The workflow from there has a clear shape:

  1. Define the dataset’s structure. You declare the fields (the content shown to the annotator, e.g. the text of a review) and the questions (what you want answered about it: a label, a rating, a free-text correction). This is the schema of the annotation task.
  2. Load records in. Push your raw examples, often loaded straight from a Hugging Face dataset with the load-dataset loader from lesson 5, into Argilla.
  3. Annotate in the UI. You, or invited domain experts, or a crowd, work through the records in Argilla’s web interface, answering the questions. This is where human judgment enters the data.
  4. Export back to the Hub. The curated, annotated dataset goes back out to the Hugging Face Hub, ready to feed the Trainer or SFT trainer from earlier lessons.

That loop, define, load, annotate, export, turns a pile of raw text into a structured, labeled dataset you can actually train on, with the human judgment recorded as data.

Evaluating a dataset, not just building it

Section titled “Evaluating a dataset, not just building it”

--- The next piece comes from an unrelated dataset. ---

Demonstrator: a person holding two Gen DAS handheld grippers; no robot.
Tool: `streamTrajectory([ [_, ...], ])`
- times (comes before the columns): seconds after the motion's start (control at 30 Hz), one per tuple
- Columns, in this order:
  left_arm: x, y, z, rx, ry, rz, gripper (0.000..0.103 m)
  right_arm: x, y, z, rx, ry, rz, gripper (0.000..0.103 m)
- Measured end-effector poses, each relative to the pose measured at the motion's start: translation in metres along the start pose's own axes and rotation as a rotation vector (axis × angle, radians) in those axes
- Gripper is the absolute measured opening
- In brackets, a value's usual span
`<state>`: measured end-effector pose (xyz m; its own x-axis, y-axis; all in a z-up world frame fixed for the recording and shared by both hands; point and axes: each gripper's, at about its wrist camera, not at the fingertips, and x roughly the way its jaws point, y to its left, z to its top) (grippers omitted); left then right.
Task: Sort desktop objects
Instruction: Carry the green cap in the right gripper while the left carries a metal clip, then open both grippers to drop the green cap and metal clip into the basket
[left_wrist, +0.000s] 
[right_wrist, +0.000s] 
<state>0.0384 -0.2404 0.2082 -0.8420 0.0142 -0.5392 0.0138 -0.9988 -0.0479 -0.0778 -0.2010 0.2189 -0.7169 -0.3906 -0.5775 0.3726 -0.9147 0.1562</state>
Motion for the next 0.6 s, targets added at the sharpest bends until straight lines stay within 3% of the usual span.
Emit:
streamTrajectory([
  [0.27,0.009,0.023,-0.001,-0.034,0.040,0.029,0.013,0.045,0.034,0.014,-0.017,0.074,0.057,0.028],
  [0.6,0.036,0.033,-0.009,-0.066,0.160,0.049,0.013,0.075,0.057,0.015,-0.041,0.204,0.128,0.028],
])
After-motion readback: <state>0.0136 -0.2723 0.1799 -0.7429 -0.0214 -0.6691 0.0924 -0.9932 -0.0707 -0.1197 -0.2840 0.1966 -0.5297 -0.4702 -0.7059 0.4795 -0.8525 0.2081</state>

Building a dataset is half the job; knowing whether it is any good is the other half. A few checks earn their keep:

  • Annotator agreement. When multiple people label the same examples, do they agree? Low agreement means the task is ambiguous or the guidelines are unclear, and the model will inherit that confusion. Argilla lets multiple annotators work the same records so you can measure this.
  • Coverage and diversity. Does the dataset span the range of inputs the model will meet, or is it bunched on a few easy cases? Gaps in the data become gaps in the model.
  • Balance. Are some labels or categories vastly overrepresented? Skew in, skew out, and the model will be most confident exactly where your data was densest, which may not be where it matters.

Evaluating the dataset before training is far cheaper than discovering its flaws in the model’s behavior afterward, the same “check it early” logic from the debugging lesson, applied upstream to the data.

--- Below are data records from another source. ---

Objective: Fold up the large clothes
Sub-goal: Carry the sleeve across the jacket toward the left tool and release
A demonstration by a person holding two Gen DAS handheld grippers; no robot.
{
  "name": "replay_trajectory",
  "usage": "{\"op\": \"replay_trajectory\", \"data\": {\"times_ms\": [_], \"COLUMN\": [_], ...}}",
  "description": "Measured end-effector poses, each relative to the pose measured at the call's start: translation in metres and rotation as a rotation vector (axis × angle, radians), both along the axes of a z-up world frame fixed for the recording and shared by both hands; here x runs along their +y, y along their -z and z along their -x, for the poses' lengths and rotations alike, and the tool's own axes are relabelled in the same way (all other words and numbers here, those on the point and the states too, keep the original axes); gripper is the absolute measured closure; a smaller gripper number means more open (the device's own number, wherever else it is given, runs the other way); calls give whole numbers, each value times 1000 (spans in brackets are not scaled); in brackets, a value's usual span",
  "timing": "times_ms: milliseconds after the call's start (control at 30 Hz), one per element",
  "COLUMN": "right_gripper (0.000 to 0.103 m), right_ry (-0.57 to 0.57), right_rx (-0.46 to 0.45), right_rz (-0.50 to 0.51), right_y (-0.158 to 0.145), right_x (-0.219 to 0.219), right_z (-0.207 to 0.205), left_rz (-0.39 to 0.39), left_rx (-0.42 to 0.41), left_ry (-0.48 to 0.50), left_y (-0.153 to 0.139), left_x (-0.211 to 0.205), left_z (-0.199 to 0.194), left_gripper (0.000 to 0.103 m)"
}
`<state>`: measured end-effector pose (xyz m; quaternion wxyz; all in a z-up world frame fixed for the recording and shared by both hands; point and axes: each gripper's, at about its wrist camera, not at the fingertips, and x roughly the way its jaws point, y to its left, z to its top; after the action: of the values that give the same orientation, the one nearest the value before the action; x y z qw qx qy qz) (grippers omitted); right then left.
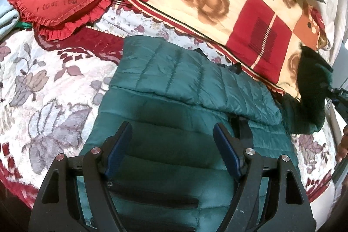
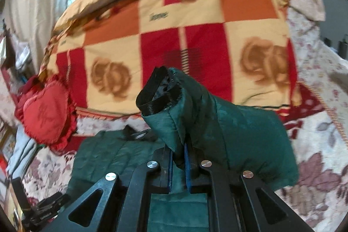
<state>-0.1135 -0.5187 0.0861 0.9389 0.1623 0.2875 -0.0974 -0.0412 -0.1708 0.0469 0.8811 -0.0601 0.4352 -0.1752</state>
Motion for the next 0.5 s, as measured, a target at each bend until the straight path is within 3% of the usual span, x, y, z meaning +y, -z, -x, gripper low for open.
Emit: {"op": "replay_trajectory", "data": {"times_ms": [500], "right_gripper": [95], "right_ry": [-217], "right_rx": [125], "right_rz": [-90], "right_y": [44], "right_x": [106], "right_z": [-74], "left_rz": [5], "left_rx": [20], "left_ry": [-27], "left_y": [2], "left_x": [16], "left_z": [-11], "left_gripper": [25]}}
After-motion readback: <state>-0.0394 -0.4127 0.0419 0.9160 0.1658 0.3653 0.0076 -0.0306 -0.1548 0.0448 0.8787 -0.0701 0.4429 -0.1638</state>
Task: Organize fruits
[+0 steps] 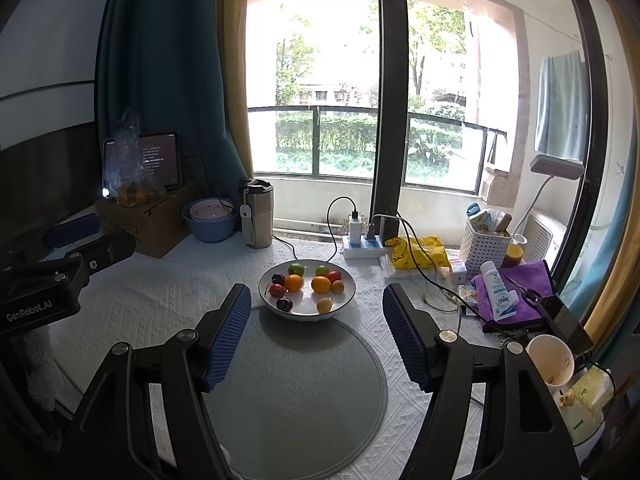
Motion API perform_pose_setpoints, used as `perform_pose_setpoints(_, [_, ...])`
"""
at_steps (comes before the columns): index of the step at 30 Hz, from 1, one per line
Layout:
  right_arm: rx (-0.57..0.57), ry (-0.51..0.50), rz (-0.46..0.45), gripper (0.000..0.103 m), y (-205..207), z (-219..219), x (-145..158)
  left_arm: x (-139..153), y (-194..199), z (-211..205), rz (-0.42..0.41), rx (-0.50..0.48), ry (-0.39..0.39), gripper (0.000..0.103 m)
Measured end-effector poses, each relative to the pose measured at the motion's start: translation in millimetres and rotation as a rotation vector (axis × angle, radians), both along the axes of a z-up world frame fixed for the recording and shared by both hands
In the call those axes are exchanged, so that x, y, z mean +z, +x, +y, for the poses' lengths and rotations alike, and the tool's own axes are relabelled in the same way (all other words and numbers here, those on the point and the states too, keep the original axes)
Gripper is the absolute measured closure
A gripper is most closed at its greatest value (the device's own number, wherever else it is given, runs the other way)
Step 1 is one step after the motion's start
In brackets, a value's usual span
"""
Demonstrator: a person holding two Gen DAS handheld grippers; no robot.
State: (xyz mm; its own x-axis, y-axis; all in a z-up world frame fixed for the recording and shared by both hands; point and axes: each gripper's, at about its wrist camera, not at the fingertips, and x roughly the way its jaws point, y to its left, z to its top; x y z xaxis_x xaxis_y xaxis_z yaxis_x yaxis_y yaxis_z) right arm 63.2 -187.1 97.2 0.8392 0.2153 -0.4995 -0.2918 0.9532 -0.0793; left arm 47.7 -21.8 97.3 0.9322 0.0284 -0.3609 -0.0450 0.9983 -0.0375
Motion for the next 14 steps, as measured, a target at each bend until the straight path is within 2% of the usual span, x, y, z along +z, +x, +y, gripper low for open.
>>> perform_pose_setpoints(14, [0.001, -0.002, 0.007, 0.031, -0.1, -0.4, -3.8, -2.2, 0.9, -0.7, -0.006, -0.001, 0.023, 0.024])
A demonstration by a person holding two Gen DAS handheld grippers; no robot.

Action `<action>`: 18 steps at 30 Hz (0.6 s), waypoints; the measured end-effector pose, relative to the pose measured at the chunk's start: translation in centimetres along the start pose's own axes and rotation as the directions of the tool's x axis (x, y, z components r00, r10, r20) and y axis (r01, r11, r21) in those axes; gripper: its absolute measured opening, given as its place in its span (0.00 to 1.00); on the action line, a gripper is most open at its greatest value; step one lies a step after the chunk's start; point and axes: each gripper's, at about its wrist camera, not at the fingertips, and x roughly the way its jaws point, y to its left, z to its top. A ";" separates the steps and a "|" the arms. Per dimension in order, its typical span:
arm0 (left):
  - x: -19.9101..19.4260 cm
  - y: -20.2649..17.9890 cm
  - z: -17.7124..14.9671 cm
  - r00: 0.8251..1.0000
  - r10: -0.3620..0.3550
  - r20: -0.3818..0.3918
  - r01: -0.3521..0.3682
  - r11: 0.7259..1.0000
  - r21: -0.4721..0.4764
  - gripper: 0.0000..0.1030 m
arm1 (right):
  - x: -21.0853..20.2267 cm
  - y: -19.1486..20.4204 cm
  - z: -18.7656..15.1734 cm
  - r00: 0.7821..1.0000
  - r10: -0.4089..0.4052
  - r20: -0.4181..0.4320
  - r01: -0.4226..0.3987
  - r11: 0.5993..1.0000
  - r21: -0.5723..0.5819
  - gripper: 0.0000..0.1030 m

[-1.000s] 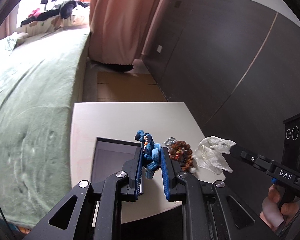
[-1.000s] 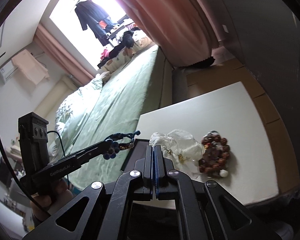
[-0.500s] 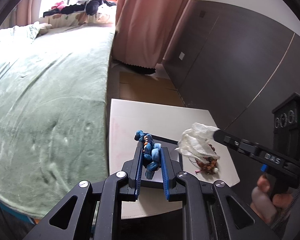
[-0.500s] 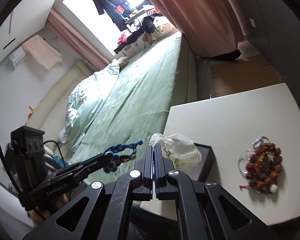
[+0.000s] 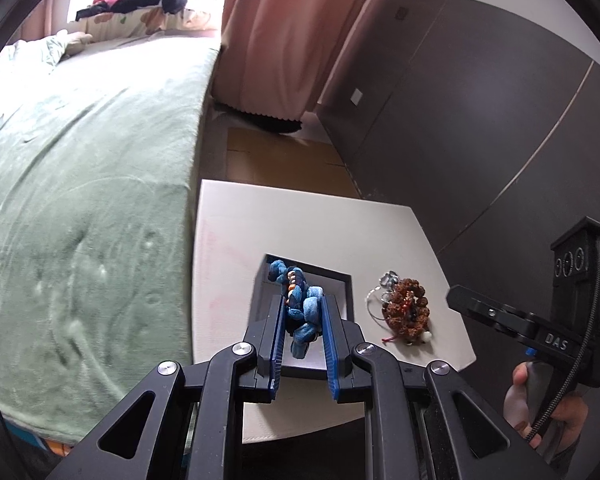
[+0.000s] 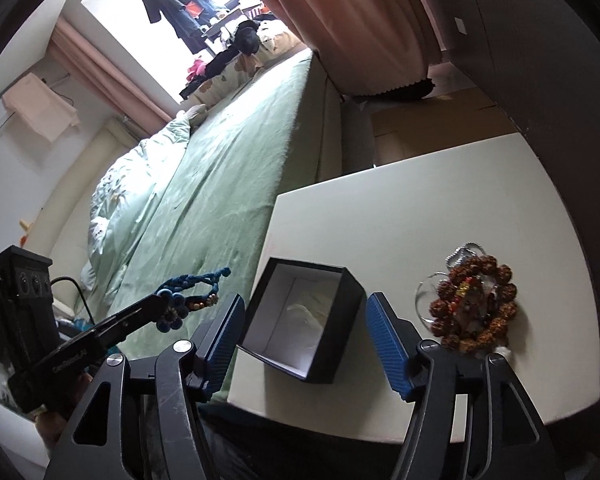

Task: Organize jewelry
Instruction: 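Release the blue strand into the black box with the left tool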

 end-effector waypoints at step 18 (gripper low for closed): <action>4.0 -6.1 1.8 0.999 -0.023 -0.038 0.023 0.999 0.022 0.81 | -6.9 -7.6 -0.7 0.995 -0.071 0.067 0.064 0.992 0.113 0.66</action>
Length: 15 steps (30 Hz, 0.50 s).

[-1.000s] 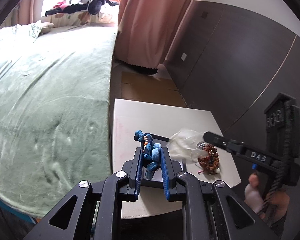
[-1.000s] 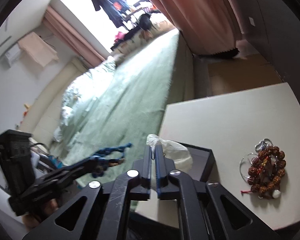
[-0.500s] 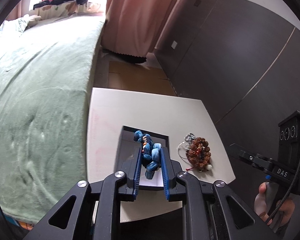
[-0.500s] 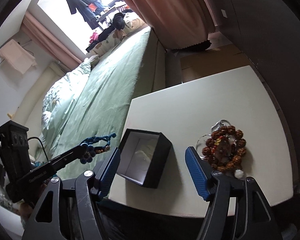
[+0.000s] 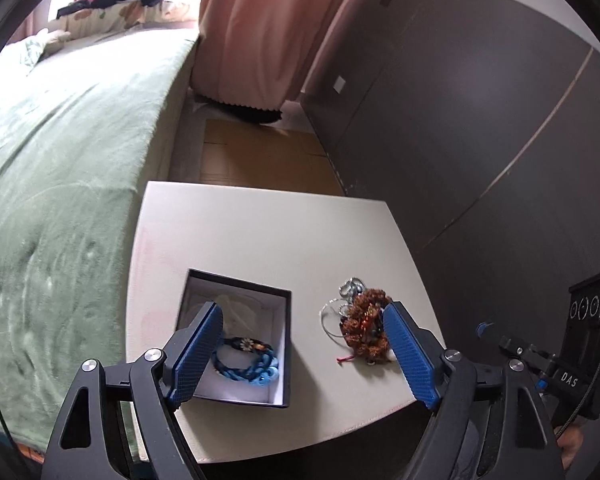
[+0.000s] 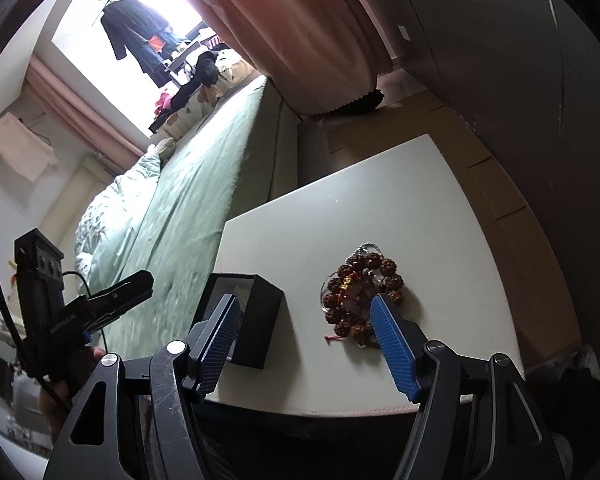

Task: Organize jewelry
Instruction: 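Release the blue strand into the black box with the left tool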

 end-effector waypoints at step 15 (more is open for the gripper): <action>7.4 -6.1 -1.2 0.987 0.005 -0.158 0.014 0.992 0.123 0.46 | -1.2 -7.3 -1.0 0.999 -0.038 0.010 0.036 0.991 0.127 0.66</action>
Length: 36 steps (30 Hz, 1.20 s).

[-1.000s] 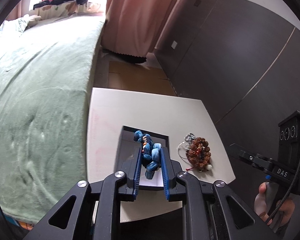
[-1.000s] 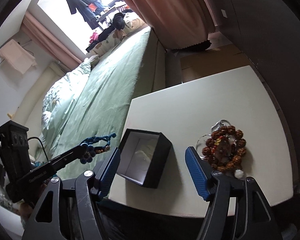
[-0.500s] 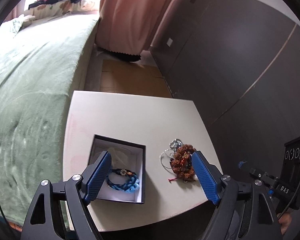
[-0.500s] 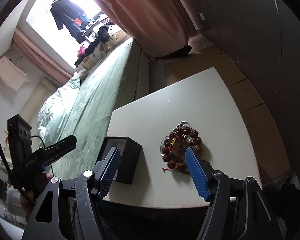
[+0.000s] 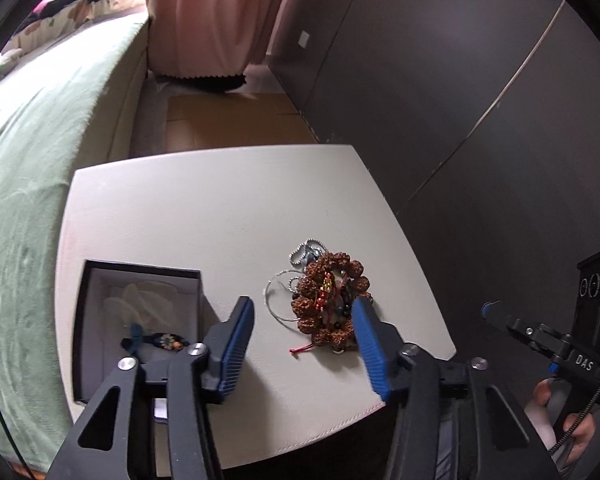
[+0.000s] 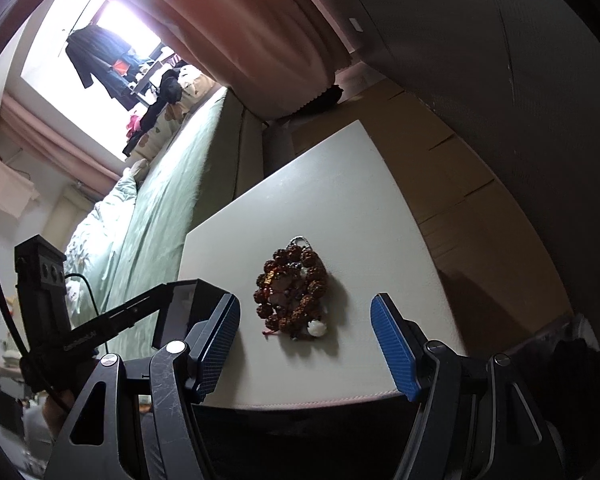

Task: Organize jewelry
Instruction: 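Release the blue strand into the black box with the left tool, then close the left tool on the brown rudraksha bead bracelet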

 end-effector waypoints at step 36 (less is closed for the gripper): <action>9.9 -1.2 -1.4 0.981 0.022 -0.193 -0.011 0.998 0.058 0.27 | 0.7 -5.0 -0.1 1.000 0.022 0.004 -0.022 0.996 0.081 0.67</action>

There is a persistent instinct, when a model underperforms, to reach for a bigger model or more training. Often the higher-leverage move is to look at the data: is it consistent, representative, correctly labeled, and broad enough? The history of practical LLM work keeps returning to this lesson, that careful data curation outperforms brute force, and the teams that internalize it move faster because they spend their effort where it actually pays. This also closes a loop across the whole track: lesson 5 cleaned data mechanically, lesson 10 fine-tuned on it, and this lesson is about making that data genuinely good, with humans in the loop, before it ever reaches the model. The unglamorous truth of applied AI is that the dataset is the product as much as the model is, and curation, not just modeling, is the craft.

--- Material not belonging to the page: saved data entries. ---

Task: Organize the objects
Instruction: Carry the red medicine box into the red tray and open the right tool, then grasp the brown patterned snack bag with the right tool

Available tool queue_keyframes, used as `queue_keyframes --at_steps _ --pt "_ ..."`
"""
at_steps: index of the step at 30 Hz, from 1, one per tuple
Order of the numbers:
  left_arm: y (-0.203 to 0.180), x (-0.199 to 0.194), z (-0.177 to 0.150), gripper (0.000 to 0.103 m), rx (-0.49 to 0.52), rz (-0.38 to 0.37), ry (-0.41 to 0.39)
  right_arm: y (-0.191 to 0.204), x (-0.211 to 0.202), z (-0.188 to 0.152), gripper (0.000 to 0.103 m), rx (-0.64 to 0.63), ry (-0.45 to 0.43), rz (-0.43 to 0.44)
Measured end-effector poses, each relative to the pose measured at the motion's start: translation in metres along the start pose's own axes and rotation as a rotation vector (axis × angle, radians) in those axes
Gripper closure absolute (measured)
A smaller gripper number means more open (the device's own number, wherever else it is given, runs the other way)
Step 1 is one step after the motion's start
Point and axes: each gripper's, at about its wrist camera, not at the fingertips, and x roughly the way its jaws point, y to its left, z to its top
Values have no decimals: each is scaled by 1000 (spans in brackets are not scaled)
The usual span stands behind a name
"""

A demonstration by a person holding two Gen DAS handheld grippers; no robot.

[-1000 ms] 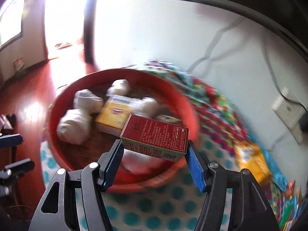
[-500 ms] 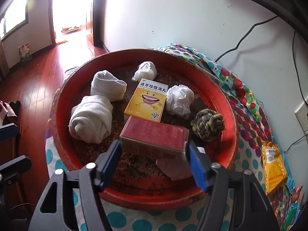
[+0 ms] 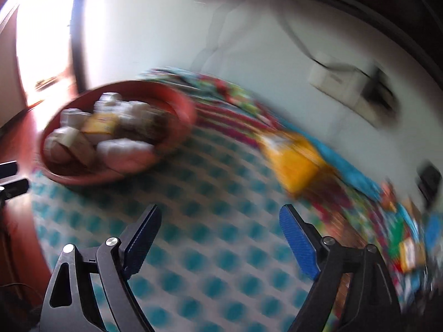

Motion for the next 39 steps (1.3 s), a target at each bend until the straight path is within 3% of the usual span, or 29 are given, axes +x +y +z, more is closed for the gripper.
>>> queue_keyframes --at_steps 5,11,23,30,39 --pt "-29 5 0 50 47 -33 16 -22 -12 -39 14 131 51 -136" --pt "-53 9 0 50 89 -43 32 -55 -5 -70 14 182 92 -198" --pt "-86 20 2 50 144 -54 74 -52 14 -68 16 112 76 -222" --pt "-99 25 3 50 163 -60 88 -47 23 -61 28 74 66 -215" --pt "-111 29 11 50 171 -67 95 -51 27 -57 32 77 39 -205"
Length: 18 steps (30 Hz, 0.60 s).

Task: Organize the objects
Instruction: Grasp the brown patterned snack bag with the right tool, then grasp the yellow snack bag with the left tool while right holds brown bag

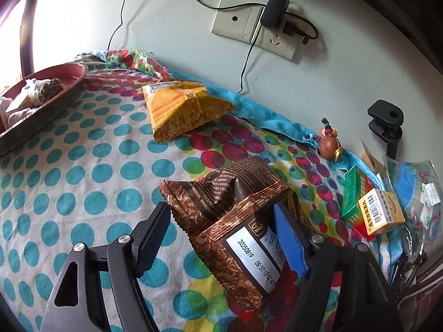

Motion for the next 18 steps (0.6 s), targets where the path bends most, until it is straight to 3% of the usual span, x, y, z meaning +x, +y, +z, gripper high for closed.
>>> queue_keyframes --at_steps 9,18 --pt "-23 19 33 50 10 -40 -1 -30 1 3 39 103 -49 41" --pt "-71 72 88 50 12 -187 28 -56 4 3 39 197 -78 58"
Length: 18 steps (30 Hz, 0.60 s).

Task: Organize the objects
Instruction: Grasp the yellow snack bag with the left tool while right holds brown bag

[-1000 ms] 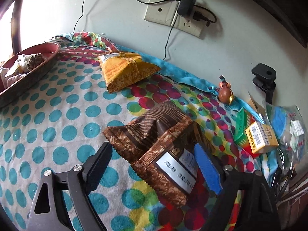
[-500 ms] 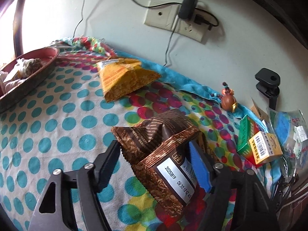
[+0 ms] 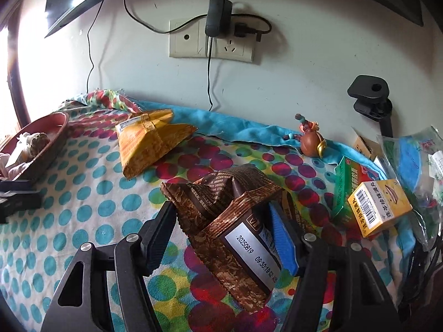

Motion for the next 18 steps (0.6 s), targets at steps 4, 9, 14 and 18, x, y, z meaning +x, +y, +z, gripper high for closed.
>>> queue_keyframes --at_steps 4,9,14,18 --pt "-23 20 26 50 39 -3 -20 1 2 0 39 -5 10 3" --pt "-72 34 50 49 274 9 -93 -3 0 0 38 23 0 28" --pt "-101 47 66 47 399 1 -109 -7 -1 -1 38 39 -5 43" --pt "-116 62 73 47 443 55 -99 -10 -1 -2 38 51 -10 56"
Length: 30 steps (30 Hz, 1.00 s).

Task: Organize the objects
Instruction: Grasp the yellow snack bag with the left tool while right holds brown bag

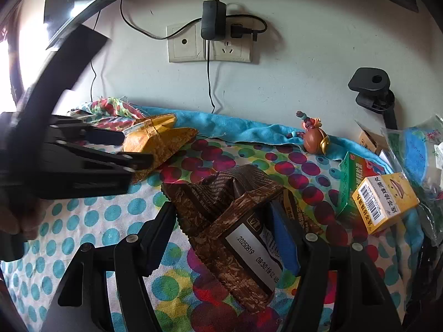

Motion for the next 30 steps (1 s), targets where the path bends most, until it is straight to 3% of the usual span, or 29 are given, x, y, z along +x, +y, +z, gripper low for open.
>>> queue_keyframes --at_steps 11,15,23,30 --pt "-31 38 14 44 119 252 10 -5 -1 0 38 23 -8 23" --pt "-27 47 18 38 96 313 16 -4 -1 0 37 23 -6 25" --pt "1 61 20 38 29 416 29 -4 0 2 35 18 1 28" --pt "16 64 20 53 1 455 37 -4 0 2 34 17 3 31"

  • Data quality, not model size, is increasingly the lever. A model faithfully learns its data’s patterns, good and bad; you cannot fine-tune or prompt your way out of a bad dataset.
  • Quality often beats quantity, representativeness matters more than raw volume, and consistency in the data is what makes it teachable.
  • Curation goes beyond mechanical cleaning (map/filter): it adds structuring, human labeling, quality filtering, and gathering feedback, all of which need judgment.
  • Argilla is the human-in-the-loop tool: deploy it (a Hugging Face Space), connect with the argilla SDK, define fields and questions, load records, annotate in the UI, and export the curated dataset to the Hub.
  • Evaluate the dataset, not just build it: check annotator agreement, coverage and diversity, and balance before training. Catching data flaws early is far cheaper than finding them in the model.
  • The dataset is the product as much as the model. Curation is the highest-leverage and most overlooked work in applied LLM development.

When a model disappoints, the instinct is a bigger model; the better move is usually a better dataset. Curating data well, with people in the loop and the quality actually checked, is the craft this lesson is about, and it is where most of the real gains hide.